Fu il solito, insistente brontolio del suo stomaco a ridestarla dal mondo dei sogni. E che sogni! si disse Amanda, mentre si stiracchiava infilando i piedi nelle pantofole. Federico, Alessandro, la comparsa improvvisa – e fuori luogo! – di Monica (che tra l'altro urlava come un'ossessa), un assurdo testa a testa tra i primi due uomini, che in quella strana circostanza l'avevano trattata come fosse un soprammobile, un semplice – quanto ambito – trofeo da conquistare... «Manco fossimo tornati al Medioevo!» borbottò, a mezza voce. Si sforzò di ricordare se, per puro caso, le fossero apparsi entrambi in tenuta da battaglia. Scosse la testa, ridendo al solo pensiero di vederli con indosso un'armatura pregiata e scintillante. Lancia in resta, la spada sguainata al momento giusto. Amanda sogghignò tirando, nel frattempo, una sonora imprecazione al suo povero stomaco, che continuava a implorare pietà. O meglio, cibo da mettere sotto i denti.

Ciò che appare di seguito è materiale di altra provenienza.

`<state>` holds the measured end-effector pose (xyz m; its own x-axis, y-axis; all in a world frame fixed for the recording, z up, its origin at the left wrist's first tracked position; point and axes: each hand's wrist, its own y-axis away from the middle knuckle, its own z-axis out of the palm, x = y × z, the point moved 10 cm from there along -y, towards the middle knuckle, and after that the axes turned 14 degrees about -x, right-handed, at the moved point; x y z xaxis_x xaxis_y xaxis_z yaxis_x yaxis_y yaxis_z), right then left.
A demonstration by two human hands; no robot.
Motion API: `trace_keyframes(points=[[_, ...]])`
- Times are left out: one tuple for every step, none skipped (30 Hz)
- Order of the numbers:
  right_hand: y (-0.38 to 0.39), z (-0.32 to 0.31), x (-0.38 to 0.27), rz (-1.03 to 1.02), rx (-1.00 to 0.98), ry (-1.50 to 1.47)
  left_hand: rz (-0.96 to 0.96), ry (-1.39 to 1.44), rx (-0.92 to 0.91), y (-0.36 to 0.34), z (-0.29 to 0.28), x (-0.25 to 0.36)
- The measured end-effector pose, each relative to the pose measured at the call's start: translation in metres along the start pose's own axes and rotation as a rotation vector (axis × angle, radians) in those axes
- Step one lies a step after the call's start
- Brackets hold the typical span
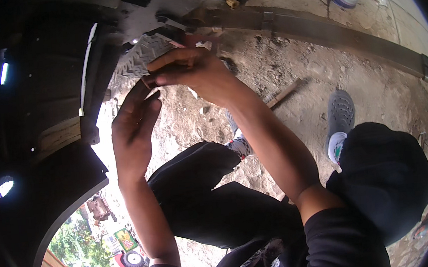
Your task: The person works under a vehicle, manipulating a metal beam and small components with both hands. They repeatedly insert and adjust small parts into the undercarriage, occasionally picking up and handling additional pieces from the ground.
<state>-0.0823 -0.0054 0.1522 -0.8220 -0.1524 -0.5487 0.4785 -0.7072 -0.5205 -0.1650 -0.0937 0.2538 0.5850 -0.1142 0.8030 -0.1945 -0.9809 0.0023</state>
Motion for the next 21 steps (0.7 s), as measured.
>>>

Non poteva farci niente: tutte le mattine, alle otto in punto, un incredibile senso di fame la faceva quasi scattare dal letto all'improvviso e, nelle vesti di un perfetto un automa, la obbligava a prepararsi immediatamente, al ritmo di una volpe lesta e non meno astuta che tenta in tutti i modi di agguantare la preda di turno.
Amanda corse in bagno e, dopo essersi sciacquata in viso e sistemata alla bell'e meglio i capelli – fortuna che li aveva lisci! pensava spesso –, applicò un filo di eyeliner intorno agli occhi. Di solito non lo metteva mai e, anzi, odiava a morte truccarsi, ma per quel giorno fece uno strappo alla regola, pur non sapendo bene il perché. Condì il tutto a un lip gloss rosa – di quello, a differenza del resto, se ne fregiava ben volentieri – e, vestitasi come al solito, uscì dalla stanza.
Un vago sentore di caffè, accompagnato all'invitante odore delle brioches appena sfornate, la spinse ad allungare il passo lungo l'ampio corridoio e a scendere di corsa le scale. Talmente di corsa, che non fece neanche in tempo a frenarsi. Dopo qualche secondo, si ritrovò tra le braccia di Alessandro.

«Wooh! Dove vai così di corsa?» le domandò, inarcando un sopracciglio.

Ritrovarsi spiaccicata sul suo petto le fece abbassare immediatamente lo sguardo. Si scostò da lui, pregando che le guance avessero mantenuto un colorito normale. «Secondo te?»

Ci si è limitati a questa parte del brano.